Danny watches this podcast where this recipe was featured. Of course, he took this “cookie” recipe and turned it into something his own!
- 3/4 cup raisins
- 3/4 cup almond slices
- 3/4 cup shredded coconut
- 2 cups crushed chex cereal
- 3/4 cup sweetened condensed milk
- 4 ounces of semi-sweet or milk chocolate
Start by preheating your oven to 325 degrees. Measure ¾ cup of the sweetened condensed milk into a measuring cup with a pour spout. Sweetened condensed milk is really thick and sticky. If you spray the measuring cup with cooking spray first, the condensed milk will slip right out of the measuring cup. In a large bowl combine raisins, almonds, cereal, coconut, and the condensed milk. Mix well.
Line a baking sheet with sides with non-stick tin foil. If you only have regular tin foil then you have to “grease” the foil, preferably with shortening. You could spray it with cooking spray or smear butter all over the tin foil. Place 1/8 of a cup the mixture onto the foil lined oven trays. They don’t really spread or change shape when they are cooking so they don’t have to be really far apart. Bake 14-15 minutes or until light golden. Cool slightly before removing from tray, cool on wire rack.

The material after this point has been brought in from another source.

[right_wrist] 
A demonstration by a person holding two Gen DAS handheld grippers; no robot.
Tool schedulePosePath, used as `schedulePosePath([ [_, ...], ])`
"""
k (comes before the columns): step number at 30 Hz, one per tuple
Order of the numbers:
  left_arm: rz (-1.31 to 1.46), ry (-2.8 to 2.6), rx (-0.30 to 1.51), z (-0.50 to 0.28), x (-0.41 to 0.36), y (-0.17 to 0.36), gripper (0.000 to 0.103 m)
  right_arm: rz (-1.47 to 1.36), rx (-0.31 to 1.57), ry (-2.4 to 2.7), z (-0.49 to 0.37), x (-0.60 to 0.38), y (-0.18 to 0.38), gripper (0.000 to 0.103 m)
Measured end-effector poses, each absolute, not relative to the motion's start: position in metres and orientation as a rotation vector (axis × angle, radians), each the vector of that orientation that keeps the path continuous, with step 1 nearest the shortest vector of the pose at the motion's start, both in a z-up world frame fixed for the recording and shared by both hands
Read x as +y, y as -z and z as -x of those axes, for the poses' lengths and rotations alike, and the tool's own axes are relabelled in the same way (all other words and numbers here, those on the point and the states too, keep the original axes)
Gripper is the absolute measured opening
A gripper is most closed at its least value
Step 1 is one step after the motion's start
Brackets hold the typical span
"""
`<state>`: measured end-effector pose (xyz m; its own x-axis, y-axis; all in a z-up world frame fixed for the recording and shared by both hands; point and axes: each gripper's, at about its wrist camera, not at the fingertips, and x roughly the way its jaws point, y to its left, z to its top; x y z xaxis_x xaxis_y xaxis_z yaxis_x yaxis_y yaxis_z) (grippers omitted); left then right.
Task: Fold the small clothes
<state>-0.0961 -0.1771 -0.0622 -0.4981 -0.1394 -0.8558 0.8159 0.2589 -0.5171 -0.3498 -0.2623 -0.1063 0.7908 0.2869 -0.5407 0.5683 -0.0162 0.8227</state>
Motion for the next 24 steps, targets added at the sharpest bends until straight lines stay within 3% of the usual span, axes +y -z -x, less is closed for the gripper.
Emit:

While the cookies are cooling, put about two cups of water in the kettle and bring it to a boil. Put the chocolate chips into a small baggie. Pour the water into a medium bowl. Set the baggie of chocolate chips into the bowl. In about 5 minutes the chocolate will be melted. Snip the corner of the baggie. Squeeze the chocolate into a funnel shape and squirt the base of each cookie with melted chocolate. If desired, spread the chocolate into a thin layer on the “bottom” of the cookie. We just left it as is.